Data items
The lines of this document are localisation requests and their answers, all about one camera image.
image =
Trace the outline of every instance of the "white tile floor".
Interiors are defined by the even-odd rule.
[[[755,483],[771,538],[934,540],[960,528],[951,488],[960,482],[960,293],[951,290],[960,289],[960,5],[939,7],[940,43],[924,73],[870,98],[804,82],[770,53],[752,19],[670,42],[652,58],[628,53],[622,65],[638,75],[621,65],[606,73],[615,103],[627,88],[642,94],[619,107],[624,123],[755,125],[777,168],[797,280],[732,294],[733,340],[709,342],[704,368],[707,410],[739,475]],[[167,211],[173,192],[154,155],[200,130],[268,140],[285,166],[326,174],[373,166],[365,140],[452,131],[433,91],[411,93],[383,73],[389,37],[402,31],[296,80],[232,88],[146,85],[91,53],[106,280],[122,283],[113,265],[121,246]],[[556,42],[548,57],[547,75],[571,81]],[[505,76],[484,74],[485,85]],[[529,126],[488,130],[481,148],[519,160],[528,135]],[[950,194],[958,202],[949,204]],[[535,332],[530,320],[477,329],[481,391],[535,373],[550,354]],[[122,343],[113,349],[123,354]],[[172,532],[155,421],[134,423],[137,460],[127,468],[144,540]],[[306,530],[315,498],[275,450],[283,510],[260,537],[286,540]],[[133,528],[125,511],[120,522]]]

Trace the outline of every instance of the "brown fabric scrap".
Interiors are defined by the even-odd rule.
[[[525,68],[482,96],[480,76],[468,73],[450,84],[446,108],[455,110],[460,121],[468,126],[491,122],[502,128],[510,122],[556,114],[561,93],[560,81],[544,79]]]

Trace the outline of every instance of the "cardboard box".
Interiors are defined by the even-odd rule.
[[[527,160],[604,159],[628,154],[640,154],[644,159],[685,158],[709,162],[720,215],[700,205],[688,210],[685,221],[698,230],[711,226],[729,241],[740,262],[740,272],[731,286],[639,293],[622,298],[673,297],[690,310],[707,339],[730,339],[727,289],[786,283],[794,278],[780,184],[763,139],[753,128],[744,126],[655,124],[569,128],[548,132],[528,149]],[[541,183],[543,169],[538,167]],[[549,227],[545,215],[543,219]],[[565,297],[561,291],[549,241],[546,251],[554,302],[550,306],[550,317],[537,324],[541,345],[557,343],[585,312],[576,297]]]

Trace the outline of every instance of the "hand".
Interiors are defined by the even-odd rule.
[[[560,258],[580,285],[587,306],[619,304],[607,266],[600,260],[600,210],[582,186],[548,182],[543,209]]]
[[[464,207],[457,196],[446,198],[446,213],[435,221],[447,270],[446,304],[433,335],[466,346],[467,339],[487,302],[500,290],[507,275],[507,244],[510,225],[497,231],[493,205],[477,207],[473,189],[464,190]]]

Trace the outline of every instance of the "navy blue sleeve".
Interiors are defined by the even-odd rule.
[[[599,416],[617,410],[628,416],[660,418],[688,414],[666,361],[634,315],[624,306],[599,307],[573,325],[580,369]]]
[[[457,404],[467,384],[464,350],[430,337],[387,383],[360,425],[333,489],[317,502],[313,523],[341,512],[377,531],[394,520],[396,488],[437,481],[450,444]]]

_About this task_. Go through the entries above, and wherever a line holds the word "outline", copy that line.

_Answer section_.
Trace the outline of every instance of the "white tile floor".
Trace the outline of every instance of the "brown fabric scrap".
Trace the outline of every instance of the "cardboard box".
Trace the outline of every instance of the "hand".
Trace the outline of every instance of the "navy blue sleeve".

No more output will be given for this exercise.